Recently at XMode, we had an instance where we needed to point an existing S3DistCP job to another input location. In doing this, we needed to ignore the data that had been written to the new input location so that we would prevent duplicate data from being processed. To do this, we needed to mock the manifest file that the S3DistCP process uses, which will prevent copying of data that would cause duplication.

Manifest File Format

The manifest file format consists of a line of JSON per file.

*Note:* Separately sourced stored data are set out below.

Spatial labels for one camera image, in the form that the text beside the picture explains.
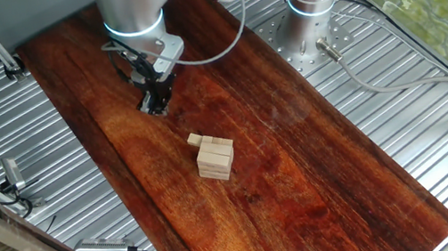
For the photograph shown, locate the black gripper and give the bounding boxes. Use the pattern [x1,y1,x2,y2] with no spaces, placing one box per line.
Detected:
[130,54,181,118]

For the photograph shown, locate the dark red wooden board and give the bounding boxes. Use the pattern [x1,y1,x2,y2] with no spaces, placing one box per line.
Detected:
[11,0,448,251]

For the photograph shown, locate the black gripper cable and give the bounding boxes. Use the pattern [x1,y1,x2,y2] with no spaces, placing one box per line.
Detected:
[104,30,165,94]

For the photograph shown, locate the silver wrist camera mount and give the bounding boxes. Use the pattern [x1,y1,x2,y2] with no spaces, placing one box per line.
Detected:
[146,30,191,83]

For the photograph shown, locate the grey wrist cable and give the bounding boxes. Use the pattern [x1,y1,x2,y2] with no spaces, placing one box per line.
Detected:
[93,0,256,81]

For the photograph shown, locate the silver ribbed camera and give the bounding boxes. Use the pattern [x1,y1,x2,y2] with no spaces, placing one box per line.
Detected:
[72,231,136,251]

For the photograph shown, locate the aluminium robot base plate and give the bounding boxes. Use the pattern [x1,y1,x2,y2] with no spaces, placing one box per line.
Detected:
[254,0,360,85]

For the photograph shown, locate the small grey camera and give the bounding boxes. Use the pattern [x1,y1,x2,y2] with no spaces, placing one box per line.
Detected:
[0,154,29,193]

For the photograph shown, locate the thin black cable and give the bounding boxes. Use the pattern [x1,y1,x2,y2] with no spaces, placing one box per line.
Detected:
[42,214,61,234]

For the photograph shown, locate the black small camera cable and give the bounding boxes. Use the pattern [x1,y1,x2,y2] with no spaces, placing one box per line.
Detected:
[0,172,48,224]

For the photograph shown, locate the grey base cable with connector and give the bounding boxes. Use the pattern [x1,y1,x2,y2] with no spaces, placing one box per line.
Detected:
[314,16,448,126]

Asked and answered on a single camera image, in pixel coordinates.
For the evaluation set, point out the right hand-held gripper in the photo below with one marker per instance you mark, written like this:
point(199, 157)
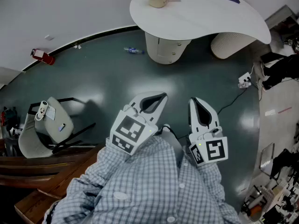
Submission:
point(213, 150)

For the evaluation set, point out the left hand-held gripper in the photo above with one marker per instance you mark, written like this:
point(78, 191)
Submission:
point(127, 129)

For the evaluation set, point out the large white wooden drawer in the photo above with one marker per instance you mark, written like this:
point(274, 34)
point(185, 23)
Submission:
point(172, 43)

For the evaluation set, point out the white curved table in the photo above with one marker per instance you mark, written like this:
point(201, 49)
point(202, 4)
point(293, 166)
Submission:
point(198, 15)

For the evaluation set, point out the person's left forearm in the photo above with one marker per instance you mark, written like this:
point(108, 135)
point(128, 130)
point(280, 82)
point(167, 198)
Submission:
point(98, 171)

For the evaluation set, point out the person's right forearm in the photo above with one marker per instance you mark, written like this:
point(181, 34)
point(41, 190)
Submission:
point(208, 178)

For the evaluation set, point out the person's white shoe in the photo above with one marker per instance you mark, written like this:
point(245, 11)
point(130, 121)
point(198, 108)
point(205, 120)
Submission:
point(166, 127)

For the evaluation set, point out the person's grey trousers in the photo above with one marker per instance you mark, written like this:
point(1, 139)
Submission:
point(174, 146)

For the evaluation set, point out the white power strip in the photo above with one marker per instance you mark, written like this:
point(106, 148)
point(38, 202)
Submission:
point(244, 79)

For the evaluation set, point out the plastic water bottle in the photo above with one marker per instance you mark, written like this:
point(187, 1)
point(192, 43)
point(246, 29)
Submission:
point(133, 50)

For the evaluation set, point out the metal framed panel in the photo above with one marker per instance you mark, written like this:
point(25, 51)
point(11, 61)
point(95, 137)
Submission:
point(267, 157)

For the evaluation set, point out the person's checked shirt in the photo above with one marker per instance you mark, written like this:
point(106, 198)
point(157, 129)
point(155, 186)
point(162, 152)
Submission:
point(144, 183)

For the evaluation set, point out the small blue white item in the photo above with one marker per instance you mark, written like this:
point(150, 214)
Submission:
point(61, 127)

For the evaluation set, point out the grey chair with black legs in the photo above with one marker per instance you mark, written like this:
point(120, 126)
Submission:
point(58, 120)

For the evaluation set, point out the white paper card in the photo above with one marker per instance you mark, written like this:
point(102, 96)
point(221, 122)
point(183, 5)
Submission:
point(51, 113)

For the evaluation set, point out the white handheld device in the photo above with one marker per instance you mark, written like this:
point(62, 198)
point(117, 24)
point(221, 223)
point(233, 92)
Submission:
point(42, 109)

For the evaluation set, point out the red fire extinguisher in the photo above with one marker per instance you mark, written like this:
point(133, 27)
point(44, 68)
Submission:
point(45, 58)

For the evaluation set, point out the workbench equipment clutter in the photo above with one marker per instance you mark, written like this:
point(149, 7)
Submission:
point(287, 195)

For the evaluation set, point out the wooden stair railing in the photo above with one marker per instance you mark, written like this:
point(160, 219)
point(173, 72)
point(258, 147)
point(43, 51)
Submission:
point(46, 169)

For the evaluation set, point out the cluttered equipment pile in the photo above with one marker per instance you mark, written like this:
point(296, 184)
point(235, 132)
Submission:
point(9, 119)

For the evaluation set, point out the white wall socket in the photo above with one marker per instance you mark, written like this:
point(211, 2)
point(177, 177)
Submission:
point(49, 37)

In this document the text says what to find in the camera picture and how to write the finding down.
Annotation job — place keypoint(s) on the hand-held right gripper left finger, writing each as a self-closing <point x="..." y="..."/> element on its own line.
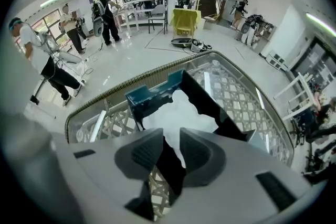
<point x="136" y="162"/>

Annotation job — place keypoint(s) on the white drawer unit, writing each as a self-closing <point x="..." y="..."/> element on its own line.
<point x="275" y="59"/>

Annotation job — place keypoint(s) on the wooden coat stand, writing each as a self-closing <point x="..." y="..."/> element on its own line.
<point x="199" y="2"/>

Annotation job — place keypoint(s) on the light rattan chair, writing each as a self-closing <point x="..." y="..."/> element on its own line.
<point x="212" y="18"/>

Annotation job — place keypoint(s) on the yellow cloth covered table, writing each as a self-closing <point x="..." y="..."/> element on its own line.
<point x="183" y="18"/>

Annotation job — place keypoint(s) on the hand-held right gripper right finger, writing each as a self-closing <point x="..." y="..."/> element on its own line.
<point x="204" y="162"/>

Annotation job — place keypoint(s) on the wooden cabinet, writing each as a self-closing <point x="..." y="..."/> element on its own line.
<point x="266" y="34"/>

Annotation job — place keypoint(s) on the grey chair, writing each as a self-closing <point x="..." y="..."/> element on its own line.
<point x="158" y="11"/>

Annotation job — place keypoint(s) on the dark glass door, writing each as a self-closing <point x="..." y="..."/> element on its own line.
<point x="320" y="60"/>

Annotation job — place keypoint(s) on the dark staircase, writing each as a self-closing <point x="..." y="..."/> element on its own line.
<point x="207" y="0"/>

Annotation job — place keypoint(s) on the black oval floor tray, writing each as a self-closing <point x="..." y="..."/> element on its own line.
<point x="181" y="42"/>

The JSON looks like

{"path":"hdfs:/output_location/name_of_file_with_any_prefixes", "baseName":"name_of_file_with_any_prefixes", "srcDir":"hdfs:/output_location", "size":100}

{"path":"hdfs:/input/2020-02-21/data.csv.gz", "baseName":"2020-02-21/data.csv.gz", "srcDir":"hdfs:/input", "size":100}

JSON Fields

  • baseName: The name of the file, along with any prefixes, e.g. if the fully qualified path name is s3://input/2020-02-02/data.csv and the input parameter to the S3DistCP job is s3://input/, then the basename will be 2020-02-02/data.csv.
  • srcDir: The output parameter of the S3DistCP job.
  • path: The output path with the filename; a concatenation of the srcDir field and the baseName field.
  • size: Size of the file

Mocking the Manifest file

To create the mocked manifest file, we created a small Scala app, which ran an S3 list of the new data source, got the filename and size, and then applied the filename/size using string interpolation to create the line of JSON for that S3 file and appending to the output mocked manifest file.

Putting the Mocked Manifest into Production

To apply this to production, we concatenated the existing manifest file with the mocked manifest file and simply changed the input path of the S3DistCP command.

Summary

Mocking the manifest file proved somewhat difficult as no resource could be found on the format of the manifest file itself. To determine how the manifest file was created, I ran a small S3DistCP job and derived the field definition from that output manifest file. Finally, I tested my work by running an S3DistCP job, intentionally leaving a few files to actually be copied.